# Skyrmions -- beyond rigid body quantisation

Halcrow, Christopher James (2017-10-01)

Thesis

In the Skyrme model, nuclei are described as topological solitons known as Skyrmions. To make contact with nuclear data one must quantise these Skyrmions; most calculations to date have used rigid body quantisation, where the Skyrmions are allowed to rotate but remain rigid. The method reproduces some experimental results for light nuclei but there are some contradictions with data. In this thesis we study a more sophisticated quantisation scheme where the Skyrmions may deform, called vibrational quantisation, in the hope of fixing some of these problems.
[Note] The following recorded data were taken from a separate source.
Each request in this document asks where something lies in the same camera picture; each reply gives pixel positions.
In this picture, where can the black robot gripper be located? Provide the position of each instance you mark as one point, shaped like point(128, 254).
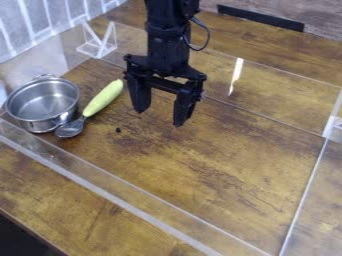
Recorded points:
point(163, 69)

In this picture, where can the green handled metal spoon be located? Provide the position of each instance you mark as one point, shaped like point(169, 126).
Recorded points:
point(104, 97)

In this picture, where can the clear acrylic triangle stand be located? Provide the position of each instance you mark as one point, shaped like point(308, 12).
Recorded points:
point(97, 47)

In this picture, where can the small stainless steel pot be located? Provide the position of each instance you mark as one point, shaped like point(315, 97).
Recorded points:
point(44, 103)

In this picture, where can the black strip on table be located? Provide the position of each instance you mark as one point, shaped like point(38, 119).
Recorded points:
point(260, 18)

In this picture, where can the clear acrylic front barrier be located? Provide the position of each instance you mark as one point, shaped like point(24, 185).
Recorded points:
point(183, 225)

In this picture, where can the clear acrylic barrier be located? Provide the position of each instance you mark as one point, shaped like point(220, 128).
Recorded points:
point(183, 225)
point(315, 230)

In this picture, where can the clear acrylic right barrier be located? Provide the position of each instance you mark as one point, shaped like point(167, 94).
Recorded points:
point(315, 230)

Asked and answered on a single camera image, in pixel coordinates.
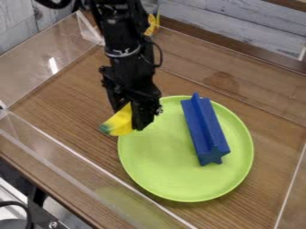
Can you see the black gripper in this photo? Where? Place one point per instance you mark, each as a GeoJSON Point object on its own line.
{"type": "Point", "coordinates": [128, 81]}

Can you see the yellow toy banana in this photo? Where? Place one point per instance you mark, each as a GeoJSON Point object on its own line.
{"type": "Point", "coordinates": [117, 124]}

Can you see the green round plate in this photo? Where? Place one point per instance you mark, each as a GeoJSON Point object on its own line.
{"type": "Point", "coordinates": [159, 158]}

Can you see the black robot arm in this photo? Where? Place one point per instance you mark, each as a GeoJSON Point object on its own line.
{"type": "Point", "coordinates": [121, 21]}

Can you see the yellow labelled tin can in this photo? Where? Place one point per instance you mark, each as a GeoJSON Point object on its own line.
{"type": "Point", "coordinates": [151, 7]}

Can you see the clear acrylic corner bracket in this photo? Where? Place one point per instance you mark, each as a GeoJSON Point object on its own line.
{"type": "Point", "coordinates": [87, 30]}

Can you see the clear acrylic front wall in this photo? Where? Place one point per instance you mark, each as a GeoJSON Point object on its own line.
{"type": "Point", "coordinates": [92, 192]}

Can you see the black metal table bracket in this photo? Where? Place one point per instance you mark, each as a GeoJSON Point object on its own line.
{"type": "Point", "coordinates": [43, 220]}

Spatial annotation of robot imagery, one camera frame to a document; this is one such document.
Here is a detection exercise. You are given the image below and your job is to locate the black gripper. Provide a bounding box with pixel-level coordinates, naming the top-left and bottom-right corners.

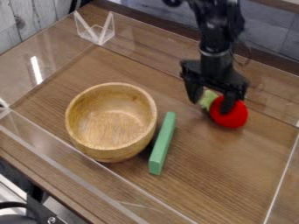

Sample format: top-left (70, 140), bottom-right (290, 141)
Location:
top-left (180, 59), bottom-right (249, 115)

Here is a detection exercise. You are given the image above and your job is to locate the red plush strawberry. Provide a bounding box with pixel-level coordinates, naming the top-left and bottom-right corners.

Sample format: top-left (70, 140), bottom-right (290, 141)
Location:
top-left (199, 90), bottom-right (249, 129)

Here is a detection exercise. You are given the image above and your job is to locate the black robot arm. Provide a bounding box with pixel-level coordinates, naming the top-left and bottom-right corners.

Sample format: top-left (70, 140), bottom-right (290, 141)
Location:
top-left (163, 0), bottom-right (249, 115)

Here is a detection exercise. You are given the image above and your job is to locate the green rectangular block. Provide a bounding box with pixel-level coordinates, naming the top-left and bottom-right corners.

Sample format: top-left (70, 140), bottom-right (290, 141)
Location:
top-left (148, 112), bottom-right (176, 175)

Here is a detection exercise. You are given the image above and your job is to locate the wooden bowl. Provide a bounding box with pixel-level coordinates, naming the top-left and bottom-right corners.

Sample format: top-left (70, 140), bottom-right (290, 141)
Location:
top-left (66, 82), bottom-right (158, 163)

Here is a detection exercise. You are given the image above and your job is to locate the clear acrylic tray wall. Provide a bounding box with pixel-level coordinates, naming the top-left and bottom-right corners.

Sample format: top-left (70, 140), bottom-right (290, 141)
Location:
top-left (0, 8), bottom-right (299, 224)

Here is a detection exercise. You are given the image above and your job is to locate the black clamp bracket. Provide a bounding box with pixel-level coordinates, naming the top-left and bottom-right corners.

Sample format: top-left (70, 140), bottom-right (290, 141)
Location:
top-left (26, 195), bottom-right (68, 224)

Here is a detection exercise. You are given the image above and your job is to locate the black cable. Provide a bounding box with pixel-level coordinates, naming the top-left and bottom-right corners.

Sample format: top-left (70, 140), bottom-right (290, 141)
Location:
top-left (0, 200), bottom-right (34, 217)

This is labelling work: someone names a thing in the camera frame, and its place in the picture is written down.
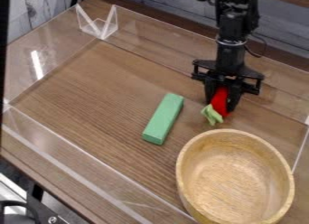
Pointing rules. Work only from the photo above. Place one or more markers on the round wooden bowl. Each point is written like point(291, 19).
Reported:
point(234, 179)

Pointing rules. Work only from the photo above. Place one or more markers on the black vertical foreground post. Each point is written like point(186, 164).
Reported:
point(4, 14)

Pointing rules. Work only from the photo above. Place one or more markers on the clear acrylic enclosure wall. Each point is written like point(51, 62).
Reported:
point(81, 97)

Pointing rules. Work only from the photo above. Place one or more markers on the black metal table frame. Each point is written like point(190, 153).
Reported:
point(50, 210)

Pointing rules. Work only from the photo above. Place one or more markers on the red plush strawberry toy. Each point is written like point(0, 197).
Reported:
point(216, 110)

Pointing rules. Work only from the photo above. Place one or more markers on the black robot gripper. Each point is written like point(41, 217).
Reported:
point(229, 72)

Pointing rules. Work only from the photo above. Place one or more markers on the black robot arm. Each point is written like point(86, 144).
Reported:
point(237, 21)

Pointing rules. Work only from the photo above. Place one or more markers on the green rectangular block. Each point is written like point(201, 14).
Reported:
point(164, 118)

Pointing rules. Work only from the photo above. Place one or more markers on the clear acrylic corner bracket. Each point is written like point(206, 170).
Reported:
point(98, 27)

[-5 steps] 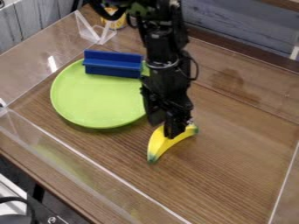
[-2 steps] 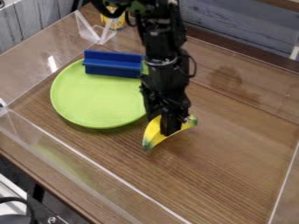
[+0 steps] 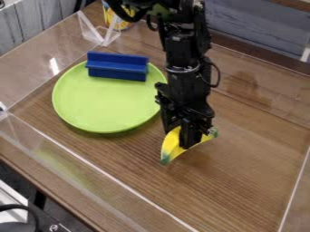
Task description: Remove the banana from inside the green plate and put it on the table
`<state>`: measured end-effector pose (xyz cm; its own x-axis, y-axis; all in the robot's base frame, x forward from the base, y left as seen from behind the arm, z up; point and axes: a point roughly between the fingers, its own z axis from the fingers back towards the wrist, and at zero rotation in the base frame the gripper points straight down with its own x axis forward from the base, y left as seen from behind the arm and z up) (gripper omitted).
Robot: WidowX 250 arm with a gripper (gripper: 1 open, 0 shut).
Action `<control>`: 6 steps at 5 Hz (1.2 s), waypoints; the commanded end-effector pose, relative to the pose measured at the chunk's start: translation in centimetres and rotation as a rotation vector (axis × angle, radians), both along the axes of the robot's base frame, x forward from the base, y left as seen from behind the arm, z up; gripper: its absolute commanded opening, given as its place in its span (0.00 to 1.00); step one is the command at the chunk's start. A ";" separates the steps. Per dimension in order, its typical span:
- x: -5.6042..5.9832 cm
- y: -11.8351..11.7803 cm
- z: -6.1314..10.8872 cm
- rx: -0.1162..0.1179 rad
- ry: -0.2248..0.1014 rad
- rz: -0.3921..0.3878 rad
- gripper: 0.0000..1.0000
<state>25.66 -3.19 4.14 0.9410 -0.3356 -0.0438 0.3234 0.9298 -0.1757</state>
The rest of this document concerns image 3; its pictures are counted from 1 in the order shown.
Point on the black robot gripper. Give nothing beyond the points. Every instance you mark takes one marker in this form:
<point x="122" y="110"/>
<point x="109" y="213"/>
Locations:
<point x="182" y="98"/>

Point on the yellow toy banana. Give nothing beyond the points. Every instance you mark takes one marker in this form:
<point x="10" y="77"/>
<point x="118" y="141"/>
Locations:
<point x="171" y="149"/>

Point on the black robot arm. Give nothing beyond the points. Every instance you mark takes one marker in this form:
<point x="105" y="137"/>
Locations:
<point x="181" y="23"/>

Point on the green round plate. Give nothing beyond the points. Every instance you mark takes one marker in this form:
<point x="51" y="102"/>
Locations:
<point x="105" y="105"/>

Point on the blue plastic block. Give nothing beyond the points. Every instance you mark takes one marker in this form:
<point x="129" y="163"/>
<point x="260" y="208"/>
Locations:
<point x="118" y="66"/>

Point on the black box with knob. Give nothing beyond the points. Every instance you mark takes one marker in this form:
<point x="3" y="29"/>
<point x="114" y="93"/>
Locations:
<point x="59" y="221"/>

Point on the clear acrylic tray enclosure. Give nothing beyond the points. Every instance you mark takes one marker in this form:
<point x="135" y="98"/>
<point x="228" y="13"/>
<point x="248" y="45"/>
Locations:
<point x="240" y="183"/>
Vibrational quantisation is applied to the dodecahedral $B=7$ Skyrmion, which models Lithium-$7$. Using rigid body quantisation, the Skyrme model predicts a spin $\frac{7}{2}$ ground state while in reality the Lithium-$7$ nucleus ground state has spin $\frac{3}{2}$. We show that a quantisation which includes a $5$-dimensional vibrational manifold of deformed Skyrme configurations remedies this problem, giving the correct ground state spin. Further, the model leads to a robust prediction that the ground state of the nucleus has a larger root mean square matter radius than the second quantum state, in contrast with standard nuclear models. We consider the vibrational modes of the tetrahedral $B=16$ Skyrmion, to describe Oxygen-$16$. Motivated by Skyrme dynamics, a special $2$-dimensional submanifold of configurations is constructed. We study the manifold in detail by modelling it as a $6$-punctured sphere with constant negative curvature. The Schr\"odinger equation is solved on the sphere and the results give an excellent fit to the experimental energy spectrum. The model describes an energy splitting between certain states with equal spins but opposite parities, which is hard to explain in other models. We also find the first ever isospin $0$, spin-parity $0^-$ state in the Skyrme model. A method to calculate electromagnetic transition rates between states is formulated and then applied to our system. By considering a special type of Skyrme configuration, where a single Skyrmion orbits a large core, we show that the Skyrme model can reproduce a classical spin-orbit force due to the structure of the Skyrme fields. We quantise this model to try and find out if the classical picture holds quantum mechanically.